*** Exercise inputs
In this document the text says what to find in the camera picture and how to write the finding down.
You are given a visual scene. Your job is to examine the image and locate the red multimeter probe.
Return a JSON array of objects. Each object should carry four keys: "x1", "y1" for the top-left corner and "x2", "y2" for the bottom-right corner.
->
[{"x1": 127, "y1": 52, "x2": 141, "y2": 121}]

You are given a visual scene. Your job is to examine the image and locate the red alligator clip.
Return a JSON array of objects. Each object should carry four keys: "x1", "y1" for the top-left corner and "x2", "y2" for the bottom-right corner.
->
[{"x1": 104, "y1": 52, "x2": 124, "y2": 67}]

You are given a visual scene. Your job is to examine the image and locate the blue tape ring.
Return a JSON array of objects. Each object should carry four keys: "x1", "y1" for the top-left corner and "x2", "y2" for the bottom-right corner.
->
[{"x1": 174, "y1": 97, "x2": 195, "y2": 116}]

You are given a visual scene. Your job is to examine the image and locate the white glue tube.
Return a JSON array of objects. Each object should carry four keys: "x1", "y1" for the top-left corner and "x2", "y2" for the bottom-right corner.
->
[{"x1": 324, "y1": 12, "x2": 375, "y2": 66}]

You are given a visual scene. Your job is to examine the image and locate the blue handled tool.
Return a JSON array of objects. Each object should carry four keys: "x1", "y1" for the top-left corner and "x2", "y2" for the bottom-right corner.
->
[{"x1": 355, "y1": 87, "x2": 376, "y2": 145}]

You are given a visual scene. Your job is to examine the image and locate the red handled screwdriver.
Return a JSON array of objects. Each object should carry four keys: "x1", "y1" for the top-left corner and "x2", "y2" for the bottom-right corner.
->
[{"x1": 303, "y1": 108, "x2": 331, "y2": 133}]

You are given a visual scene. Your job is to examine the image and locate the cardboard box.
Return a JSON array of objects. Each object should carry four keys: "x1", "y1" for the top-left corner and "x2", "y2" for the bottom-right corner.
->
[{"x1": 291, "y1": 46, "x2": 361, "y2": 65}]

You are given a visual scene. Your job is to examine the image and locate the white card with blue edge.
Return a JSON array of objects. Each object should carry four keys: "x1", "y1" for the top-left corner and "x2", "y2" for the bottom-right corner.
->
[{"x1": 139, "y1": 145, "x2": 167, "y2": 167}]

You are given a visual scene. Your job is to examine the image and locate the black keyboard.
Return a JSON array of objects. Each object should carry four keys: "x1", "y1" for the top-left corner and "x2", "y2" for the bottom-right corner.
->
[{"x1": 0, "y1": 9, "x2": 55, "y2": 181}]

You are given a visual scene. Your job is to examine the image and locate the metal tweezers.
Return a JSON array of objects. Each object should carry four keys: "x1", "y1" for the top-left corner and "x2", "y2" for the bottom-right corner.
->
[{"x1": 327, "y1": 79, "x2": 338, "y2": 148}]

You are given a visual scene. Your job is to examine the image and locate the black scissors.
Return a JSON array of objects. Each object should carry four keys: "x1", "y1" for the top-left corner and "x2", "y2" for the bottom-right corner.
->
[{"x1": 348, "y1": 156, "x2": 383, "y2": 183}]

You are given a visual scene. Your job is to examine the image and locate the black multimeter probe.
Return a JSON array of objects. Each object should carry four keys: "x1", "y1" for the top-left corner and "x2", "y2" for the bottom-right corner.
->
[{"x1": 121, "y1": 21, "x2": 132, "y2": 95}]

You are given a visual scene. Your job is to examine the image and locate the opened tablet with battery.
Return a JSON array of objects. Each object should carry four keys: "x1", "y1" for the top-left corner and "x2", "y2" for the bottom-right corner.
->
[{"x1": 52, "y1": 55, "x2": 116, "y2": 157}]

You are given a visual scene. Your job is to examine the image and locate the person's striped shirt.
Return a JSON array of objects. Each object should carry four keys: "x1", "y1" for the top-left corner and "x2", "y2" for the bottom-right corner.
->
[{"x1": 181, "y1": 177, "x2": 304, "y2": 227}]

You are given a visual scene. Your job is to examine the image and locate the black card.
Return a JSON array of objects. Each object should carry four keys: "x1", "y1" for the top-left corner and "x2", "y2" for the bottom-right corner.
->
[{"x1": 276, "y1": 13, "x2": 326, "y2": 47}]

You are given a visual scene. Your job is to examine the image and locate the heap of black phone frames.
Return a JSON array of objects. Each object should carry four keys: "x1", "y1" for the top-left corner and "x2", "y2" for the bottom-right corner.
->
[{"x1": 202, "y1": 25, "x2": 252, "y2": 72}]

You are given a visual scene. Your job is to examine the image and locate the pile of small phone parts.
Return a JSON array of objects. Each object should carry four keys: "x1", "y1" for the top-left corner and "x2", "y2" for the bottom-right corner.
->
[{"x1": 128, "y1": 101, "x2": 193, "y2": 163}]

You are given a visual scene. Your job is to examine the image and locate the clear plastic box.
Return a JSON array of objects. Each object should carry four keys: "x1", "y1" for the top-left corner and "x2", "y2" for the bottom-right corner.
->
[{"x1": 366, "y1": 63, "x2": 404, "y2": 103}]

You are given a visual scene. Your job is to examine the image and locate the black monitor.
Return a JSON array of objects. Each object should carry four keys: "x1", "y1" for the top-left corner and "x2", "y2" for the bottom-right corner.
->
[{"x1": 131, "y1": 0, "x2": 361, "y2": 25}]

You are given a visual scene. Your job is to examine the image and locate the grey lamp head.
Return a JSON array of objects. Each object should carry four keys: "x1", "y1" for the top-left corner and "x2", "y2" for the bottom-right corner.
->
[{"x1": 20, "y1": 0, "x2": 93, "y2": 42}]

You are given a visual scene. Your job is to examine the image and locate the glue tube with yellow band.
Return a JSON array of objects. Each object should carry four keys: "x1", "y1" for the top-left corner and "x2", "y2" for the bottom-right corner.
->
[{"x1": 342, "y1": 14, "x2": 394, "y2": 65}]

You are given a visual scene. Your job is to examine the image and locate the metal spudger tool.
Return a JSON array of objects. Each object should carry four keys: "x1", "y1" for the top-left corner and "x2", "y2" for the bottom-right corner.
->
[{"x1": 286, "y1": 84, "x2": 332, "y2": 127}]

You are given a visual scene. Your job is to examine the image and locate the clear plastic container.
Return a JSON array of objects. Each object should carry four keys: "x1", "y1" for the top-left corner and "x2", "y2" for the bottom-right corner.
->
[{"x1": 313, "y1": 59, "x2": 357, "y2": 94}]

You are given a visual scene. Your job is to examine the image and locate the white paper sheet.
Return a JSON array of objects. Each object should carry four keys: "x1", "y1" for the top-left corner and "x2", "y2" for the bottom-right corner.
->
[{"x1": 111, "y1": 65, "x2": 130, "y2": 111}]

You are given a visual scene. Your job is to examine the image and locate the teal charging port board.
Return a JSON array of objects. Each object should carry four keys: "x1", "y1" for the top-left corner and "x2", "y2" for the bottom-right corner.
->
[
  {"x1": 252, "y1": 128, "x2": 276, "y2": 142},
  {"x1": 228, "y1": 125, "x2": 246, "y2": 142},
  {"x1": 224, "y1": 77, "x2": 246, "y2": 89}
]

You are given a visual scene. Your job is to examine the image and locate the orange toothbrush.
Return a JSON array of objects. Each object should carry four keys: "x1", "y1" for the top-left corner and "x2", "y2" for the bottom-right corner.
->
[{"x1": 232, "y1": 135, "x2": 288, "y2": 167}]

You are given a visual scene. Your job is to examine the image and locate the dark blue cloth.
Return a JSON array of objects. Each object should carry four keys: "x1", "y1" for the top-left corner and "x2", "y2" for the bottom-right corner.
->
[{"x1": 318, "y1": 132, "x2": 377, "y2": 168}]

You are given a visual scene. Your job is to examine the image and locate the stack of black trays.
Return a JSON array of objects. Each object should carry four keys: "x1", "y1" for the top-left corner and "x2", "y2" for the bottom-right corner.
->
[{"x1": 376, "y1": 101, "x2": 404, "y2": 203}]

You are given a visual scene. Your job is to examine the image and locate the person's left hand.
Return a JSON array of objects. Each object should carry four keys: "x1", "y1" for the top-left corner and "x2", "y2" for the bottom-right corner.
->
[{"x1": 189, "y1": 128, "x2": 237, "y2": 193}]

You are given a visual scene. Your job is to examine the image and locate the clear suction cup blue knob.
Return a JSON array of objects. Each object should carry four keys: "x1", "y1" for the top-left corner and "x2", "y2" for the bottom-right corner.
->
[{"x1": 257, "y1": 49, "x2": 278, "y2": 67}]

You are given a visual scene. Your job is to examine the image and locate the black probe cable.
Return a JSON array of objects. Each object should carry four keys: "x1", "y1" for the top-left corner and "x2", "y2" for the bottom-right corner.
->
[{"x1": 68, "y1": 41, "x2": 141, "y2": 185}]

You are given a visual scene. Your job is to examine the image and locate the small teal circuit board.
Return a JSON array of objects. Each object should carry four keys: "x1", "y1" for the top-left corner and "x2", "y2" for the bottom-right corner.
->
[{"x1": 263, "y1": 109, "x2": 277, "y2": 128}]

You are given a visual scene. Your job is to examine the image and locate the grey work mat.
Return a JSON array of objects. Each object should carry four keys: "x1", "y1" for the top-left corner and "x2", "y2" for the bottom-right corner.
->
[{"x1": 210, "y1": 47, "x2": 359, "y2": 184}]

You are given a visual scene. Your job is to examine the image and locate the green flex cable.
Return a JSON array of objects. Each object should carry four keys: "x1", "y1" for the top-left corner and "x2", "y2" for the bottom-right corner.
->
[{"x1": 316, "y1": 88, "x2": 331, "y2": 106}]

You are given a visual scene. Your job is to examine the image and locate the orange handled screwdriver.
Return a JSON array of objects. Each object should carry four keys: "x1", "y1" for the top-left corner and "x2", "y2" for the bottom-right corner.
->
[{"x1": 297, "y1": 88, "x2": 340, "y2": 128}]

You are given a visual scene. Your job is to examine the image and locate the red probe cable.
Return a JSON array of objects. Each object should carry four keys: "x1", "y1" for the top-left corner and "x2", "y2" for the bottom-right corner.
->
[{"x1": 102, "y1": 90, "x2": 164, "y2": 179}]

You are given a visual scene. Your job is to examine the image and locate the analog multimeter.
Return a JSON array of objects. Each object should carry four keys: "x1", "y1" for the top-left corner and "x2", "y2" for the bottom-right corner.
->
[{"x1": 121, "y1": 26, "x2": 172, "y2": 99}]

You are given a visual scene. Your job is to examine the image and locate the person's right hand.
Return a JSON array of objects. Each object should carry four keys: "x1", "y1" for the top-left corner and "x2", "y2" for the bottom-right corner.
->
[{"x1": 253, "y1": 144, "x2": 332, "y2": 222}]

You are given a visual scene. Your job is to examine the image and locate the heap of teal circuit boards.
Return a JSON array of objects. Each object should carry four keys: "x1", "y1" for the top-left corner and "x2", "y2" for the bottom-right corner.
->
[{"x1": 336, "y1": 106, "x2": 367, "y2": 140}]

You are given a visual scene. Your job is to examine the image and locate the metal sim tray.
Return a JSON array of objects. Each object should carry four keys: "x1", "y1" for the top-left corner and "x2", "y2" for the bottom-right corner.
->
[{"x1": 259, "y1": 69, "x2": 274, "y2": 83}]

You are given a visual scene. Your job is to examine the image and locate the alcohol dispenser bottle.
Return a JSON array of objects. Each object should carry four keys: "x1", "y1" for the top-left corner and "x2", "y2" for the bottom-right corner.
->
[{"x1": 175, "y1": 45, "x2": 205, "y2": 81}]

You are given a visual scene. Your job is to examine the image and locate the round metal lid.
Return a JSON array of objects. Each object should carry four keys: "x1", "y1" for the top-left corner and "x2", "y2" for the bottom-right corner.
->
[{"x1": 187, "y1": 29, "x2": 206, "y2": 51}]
******
**Required work**. Take the line with "alcohol dispenser bottle." and every line after it in the data, and please reproduce them exactly, leaving out all other lines.

**Answer to this exercise**.
You are given a visual scene. Your job is to examine the image and locate the alcohol dispenser bottle.
Return a JSON array of objects. Each object should carry four keys: "x1", "y1" for the top-left corner and "x2", "y2" for the bottom-right corner.
->
[{"x1": 175, "y1": 45, "x2": 205, "y2": 81}]

You are given a visual scene. Your job is to examine the image and locate the round metal lid.
Return a JSON array of objects. Each object should carry four keys: "x1", "y1" for the top-left corner and "x2", "y2" for the bottom-right corner.
->
[{"x1": 187, "y1": 29, "x2": 206, "y2": 51}]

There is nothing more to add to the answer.